→ **EXERCISE REQUIREMENTS**: Give back the full listing verbatim, apart from its images.

→ **INFORMATION SHOWN**:
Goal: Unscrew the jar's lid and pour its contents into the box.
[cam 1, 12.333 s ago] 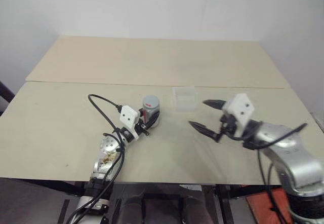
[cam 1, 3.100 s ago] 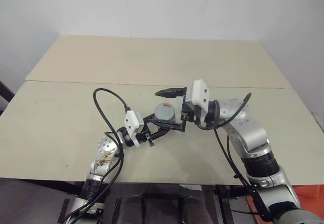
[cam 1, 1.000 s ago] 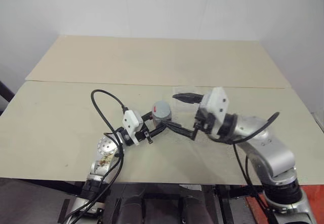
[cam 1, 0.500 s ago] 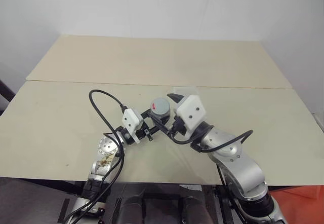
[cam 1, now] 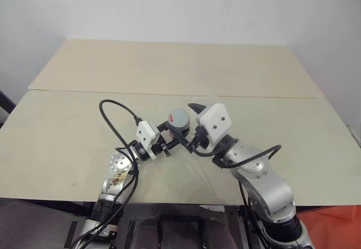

→ **ANSWER FOR THE TASK**:
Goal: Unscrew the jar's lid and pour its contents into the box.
[cam 1, 12.333 s ago] 
[cam 1, 3.100 s ago] 
[cam 1, 1.000 s ago] 
[cam 1, 0.500 s ago] 
[cam 1, now] 

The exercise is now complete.